Possible GPU memory leak

alvin-cyq · September 1, 2025, 7:21am

Dear nvshmem developers,

I wrote a simple program which constantly calling nvshmemx_init_attr and nvshmem_finalize in a loop. And when the program is running I could observe using nvidia-smi that the GPU memory usage keeps going up, by approximately 2MB per loop. So I think there might be memory leak somewhere. I’m using 3.3.9.

benjaming1 · September 2, 2025, 7:02pm

Could you try running your program with compute-sanitizer to pin down the source of the leak?

alvin-cyq · September 3, 2025, 4:01am

Yeah the first thing I did was to use this tool.

compute-sanitizer --tool memcheck --leak-check full <bin>

Unfortunately, no memory leak was found while nvidia-smi reports for increased GPU memory usage.

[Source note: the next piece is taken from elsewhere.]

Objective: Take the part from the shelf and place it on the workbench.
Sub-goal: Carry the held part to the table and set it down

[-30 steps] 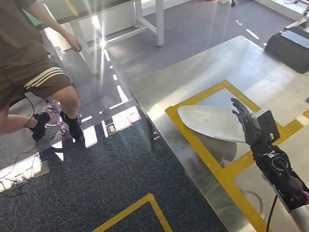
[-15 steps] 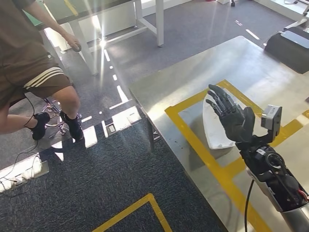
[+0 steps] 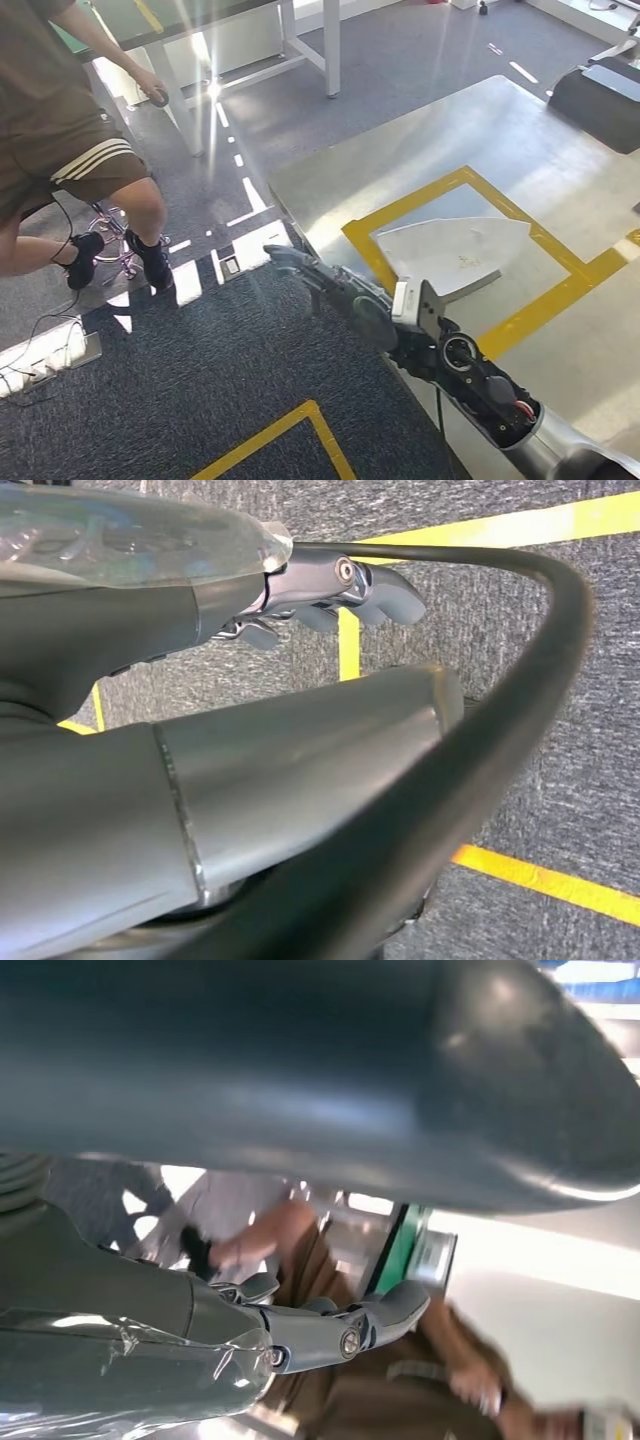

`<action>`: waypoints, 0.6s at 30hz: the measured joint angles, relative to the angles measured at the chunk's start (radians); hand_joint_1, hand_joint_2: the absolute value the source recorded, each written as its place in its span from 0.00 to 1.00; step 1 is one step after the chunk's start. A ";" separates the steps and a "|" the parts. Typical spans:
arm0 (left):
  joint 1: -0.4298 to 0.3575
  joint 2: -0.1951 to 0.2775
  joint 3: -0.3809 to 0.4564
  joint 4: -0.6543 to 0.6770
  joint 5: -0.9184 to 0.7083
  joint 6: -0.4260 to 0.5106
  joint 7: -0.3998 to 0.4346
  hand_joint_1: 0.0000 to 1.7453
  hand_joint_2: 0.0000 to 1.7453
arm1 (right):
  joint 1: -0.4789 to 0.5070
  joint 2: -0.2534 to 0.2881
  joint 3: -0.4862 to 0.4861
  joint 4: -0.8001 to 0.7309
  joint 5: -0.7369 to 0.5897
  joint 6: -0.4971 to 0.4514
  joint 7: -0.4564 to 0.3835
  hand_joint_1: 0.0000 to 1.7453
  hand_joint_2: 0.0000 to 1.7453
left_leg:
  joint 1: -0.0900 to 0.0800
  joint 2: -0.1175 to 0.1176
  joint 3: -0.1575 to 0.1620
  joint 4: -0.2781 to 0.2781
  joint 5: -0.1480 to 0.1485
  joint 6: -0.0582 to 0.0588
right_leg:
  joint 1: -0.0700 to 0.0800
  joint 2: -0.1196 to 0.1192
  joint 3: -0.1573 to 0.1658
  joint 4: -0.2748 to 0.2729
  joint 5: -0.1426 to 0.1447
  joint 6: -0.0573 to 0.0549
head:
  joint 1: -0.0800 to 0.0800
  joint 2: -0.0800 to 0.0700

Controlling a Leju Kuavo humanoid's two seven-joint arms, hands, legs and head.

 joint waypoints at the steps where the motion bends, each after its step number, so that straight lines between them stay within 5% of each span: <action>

benjaming1 · September 3, 2025, 4:29am

Can you attach the results?

alvin-cyq · September 3, 2025, 4:39am

The result is:

========= COMPUTE-SANITIZER
[Cycle 1/5]   DEVICE CUDA API              12080
NVSHMEM v3.3.9
========= Program hit CUDA_ERROR_INVALID_CONTEXT (error 201) due to "invalid device context" on CUDA API call to cuCtxGetDevice.
=========     Saved host backtrace up to driver entry point at error
=========         Host Frame:  [0x31f662] in libcuda.so.1
=========         Host Frame: nvshmemi_get_cucontext(nvshmemi_state_dec*) in init.cu:488 [0x1b20c] in demo
=========         Host Frame: nvshmemi_common_init(nvshmemi_state_dec*) in init.cu:945 [0x1d981] in demo
=========         Host Frame: nvshmemi_try_common_init(nvshmemi_state_dec*) in init.cu:1067 [0x1e826] in demo
=========         Host Frame: nvshmemid_hostlib_init_attr in init.cu:1166 [0x1f230] in demo
=========         Host Frame: nvshmemi_init_thread(int, int*, unsigned int, nvshmemx_init_attr_v1*, nvshmemi_version_t) in init_device.cu:142 [0x1cd8b6] in demo
=========         Host Frame: nvshmemx_init_attr in nvshmemx_api.h:62 [0x18660] in demo
=========         Host Frame: main in demo.cu:60 [0x18934] in demo
=========
Init OK, Finalize OK
[Cycle 2/5]   DEVICE CUDA API              12080
Init OK, Finalize OK
[Cycle 3/5]   DEVICE CUDA API              12080
Init OK, Finalize OK
[Cycle 4/5]   DEVICE CUDA API              12080
Init OK, Finalize OK
[Cycle 5/5]   DEVICE CUDA API              12080
Init OK, Finalize OK

Completed 5 cycles successfully
========= LEAK SUMMARY: 0 bytes leaked in 0 allocations
========= ERROR SUMMARY: 1 error

I think the error is probably negligible?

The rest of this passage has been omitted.